Quelques informations prélémilaires en vue d'estimer les caractéristiques de la floraison 2007 des abricotiers

Déroulement de la croissance florale

L'automne 2006 et l’hiver en cours se sont caractérisés jusqu'à présent par une douceur notable, avec toutefois des épisodes de froid dans les normales saisonnières. Au 1er février 2007, sur le centre Ctifl de Balandran, le cumul des heures de froid (températures inférieures à 7.2°C.) était de 742 heures. Estimé en Actions de Froid (méthode dite de Bidabé utilisée par l'INRA de Montpellier) la quantité de froid accumulée était de 96 unités. Quel que soit le mode de calcul utilisé, ces profils thermiques rapprochent les conditions de floraison 2006-2007 de celles de 2000-2001. En revanche, les conditions de 2005-2006 se sont caractérisées par l'hiver le plus froid des treize dernières années. Des observations conjointes réalisées depuis l'automne 2006 sur la croissance des ébauches florales ont montré un retard de la satisfaction des besoins en froid. Selon les besoins en froid des variétés considérées, on peut estimer que la levée de dormance a présenté un retard de 2 à 4 semaines par rapport au cycle précédent (2005-2006).
Sur la base d'observations à la floraison 2001, on peut s’attendre en verger à une hétérogénéité et un échelonnement de floraison intra-arbre pour des variétés relativement exigeantes en froid (floraison sur pousses longues plus tardives que celle sur pousses courtes). De même les différences de précocité entre variétés sur un même site sont susceptibles d'être accrues, avec peut-être des inversions de période de floraison par rapport au calendrier habituel. Inversement les différences régionales pour une même variété pourraient être réduites. Globalement, en raison du retard de croissance, du à une levée de dormance tardive, la floraison pourrait être moyenne à tardive, selon l'importance du rattrapage par les conditions de température de février et de début mars.

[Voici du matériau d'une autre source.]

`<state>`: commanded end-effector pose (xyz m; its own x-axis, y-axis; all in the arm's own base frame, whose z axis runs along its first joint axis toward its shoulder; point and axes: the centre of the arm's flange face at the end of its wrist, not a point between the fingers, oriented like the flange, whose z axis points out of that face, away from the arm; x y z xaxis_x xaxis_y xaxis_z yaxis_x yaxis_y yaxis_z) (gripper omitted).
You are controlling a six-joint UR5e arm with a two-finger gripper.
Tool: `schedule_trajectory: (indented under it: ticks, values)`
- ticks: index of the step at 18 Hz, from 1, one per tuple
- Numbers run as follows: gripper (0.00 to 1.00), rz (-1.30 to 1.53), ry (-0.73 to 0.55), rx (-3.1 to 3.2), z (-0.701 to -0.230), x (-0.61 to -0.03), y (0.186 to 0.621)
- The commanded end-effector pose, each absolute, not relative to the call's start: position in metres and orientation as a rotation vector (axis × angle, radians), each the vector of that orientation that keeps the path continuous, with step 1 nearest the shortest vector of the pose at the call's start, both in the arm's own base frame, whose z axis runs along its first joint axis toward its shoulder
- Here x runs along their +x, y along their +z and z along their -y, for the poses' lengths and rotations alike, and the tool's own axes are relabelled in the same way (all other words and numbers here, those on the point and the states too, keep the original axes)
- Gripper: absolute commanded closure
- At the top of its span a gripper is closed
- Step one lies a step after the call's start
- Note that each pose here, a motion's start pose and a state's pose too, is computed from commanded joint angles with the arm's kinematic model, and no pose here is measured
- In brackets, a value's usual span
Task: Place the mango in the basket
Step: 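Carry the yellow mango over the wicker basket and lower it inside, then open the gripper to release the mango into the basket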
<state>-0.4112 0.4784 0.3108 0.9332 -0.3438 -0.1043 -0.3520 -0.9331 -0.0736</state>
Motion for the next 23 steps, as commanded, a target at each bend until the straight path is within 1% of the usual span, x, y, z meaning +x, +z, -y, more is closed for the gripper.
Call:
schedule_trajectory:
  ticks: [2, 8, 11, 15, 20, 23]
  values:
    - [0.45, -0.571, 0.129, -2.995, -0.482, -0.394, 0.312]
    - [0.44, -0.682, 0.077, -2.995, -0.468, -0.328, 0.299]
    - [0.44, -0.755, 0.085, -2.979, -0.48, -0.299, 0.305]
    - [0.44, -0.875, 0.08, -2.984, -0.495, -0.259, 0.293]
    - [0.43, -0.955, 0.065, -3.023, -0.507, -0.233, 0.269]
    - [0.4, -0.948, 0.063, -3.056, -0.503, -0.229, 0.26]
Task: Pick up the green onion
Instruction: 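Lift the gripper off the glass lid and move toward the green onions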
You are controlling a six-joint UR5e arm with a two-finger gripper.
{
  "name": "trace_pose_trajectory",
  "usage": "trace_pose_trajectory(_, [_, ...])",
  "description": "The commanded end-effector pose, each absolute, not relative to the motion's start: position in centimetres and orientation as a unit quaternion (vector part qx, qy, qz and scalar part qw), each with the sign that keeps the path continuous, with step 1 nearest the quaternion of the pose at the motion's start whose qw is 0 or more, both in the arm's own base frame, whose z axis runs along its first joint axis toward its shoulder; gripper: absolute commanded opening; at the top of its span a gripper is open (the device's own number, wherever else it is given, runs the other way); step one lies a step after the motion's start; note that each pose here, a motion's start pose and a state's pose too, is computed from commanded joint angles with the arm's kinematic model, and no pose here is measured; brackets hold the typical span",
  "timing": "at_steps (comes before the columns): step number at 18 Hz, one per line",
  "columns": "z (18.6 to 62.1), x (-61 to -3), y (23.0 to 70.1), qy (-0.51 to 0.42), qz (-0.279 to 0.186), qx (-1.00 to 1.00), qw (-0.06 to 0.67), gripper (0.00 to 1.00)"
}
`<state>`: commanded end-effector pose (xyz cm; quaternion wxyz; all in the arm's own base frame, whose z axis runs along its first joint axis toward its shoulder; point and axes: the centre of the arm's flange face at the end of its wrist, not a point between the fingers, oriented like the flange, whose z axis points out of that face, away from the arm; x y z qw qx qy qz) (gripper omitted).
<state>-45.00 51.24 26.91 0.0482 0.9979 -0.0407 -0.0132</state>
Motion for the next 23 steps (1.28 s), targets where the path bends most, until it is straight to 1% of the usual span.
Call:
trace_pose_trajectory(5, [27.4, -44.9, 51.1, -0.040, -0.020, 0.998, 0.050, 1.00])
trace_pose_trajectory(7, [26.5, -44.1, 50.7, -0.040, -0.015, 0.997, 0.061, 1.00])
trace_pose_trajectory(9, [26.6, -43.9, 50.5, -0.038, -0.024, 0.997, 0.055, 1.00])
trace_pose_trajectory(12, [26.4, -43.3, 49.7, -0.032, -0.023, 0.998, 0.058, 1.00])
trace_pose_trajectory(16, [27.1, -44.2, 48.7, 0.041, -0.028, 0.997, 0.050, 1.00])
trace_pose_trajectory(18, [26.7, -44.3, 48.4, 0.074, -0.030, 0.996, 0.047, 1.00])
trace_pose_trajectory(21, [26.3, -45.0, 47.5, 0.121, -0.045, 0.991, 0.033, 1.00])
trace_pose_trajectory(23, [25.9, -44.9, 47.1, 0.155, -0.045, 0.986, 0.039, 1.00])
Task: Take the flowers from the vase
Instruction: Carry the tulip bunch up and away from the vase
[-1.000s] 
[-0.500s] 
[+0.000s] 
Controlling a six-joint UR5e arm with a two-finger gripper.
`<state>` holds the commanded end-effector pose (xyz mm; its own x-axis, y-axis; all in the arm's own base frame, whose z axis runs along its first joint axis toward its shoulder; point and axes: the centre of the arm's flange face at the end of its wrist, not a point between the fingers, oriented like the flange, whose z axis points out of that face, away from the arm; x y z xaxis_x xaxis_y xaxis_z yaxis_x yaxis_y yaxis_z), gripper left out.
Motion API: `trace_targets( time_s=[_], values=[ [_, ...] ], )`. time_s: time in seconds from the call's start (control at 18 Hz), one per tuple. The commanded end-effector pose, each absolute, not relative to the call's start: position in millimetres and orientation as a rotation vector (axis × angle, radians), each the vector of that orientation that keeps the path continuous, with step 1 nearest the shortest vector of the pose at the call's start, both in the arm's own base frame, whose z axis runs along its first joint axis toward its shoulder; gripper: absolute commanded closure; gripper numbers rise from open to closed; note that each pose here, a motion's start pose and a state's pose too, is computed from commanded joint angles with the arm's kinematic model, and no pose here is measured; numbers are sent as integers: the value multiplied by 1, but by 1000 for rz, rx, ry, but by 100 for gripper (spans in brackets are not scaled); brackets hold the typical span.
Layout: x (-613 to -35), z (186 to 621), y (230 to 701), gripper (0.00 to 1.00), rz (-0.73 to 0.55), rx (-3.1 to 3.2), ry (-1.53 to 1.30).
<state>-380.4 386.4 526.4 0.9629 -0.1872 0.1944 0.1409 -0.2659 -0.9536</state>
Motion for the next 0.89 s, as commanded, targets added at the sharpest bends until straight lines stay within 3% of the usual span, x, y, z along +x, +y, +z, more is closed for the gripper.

Nécroses florales responsables de chutes à la floraison

Contrairement à ce qui a été observé à la suite des conditions douces 2000-2001, les observations de l'état des ébauches florales réalisées conjointement, notamment sur des variétés de référence connues pour leur grande sensibilité à ce phénomène, ne révèlent à ce jour que très peu de détériorations visibles de ces ébauches. Néanmoins il faut rester prudent car on ne peut pas exclure une apparition tardive de nécroses plus ou moins défavorables à la production, en particulier pour les variétés sensibles.

Compte tenu de l'ensemble de ces observations, il paraît préférable pour la taille des arbres, si celle ci n’est pas déjà réalisée, de s’en tenir à une intervention légère, dans l’attente d'observations effectives à la floraison. Il serait également prudent d'assurer les conditions d'une bonne pollinisation.

Michel JAY, Jean LICHOU (Ctifl Balandran), Jean Michel Legave (INRA Montpellier) 14 février 2007.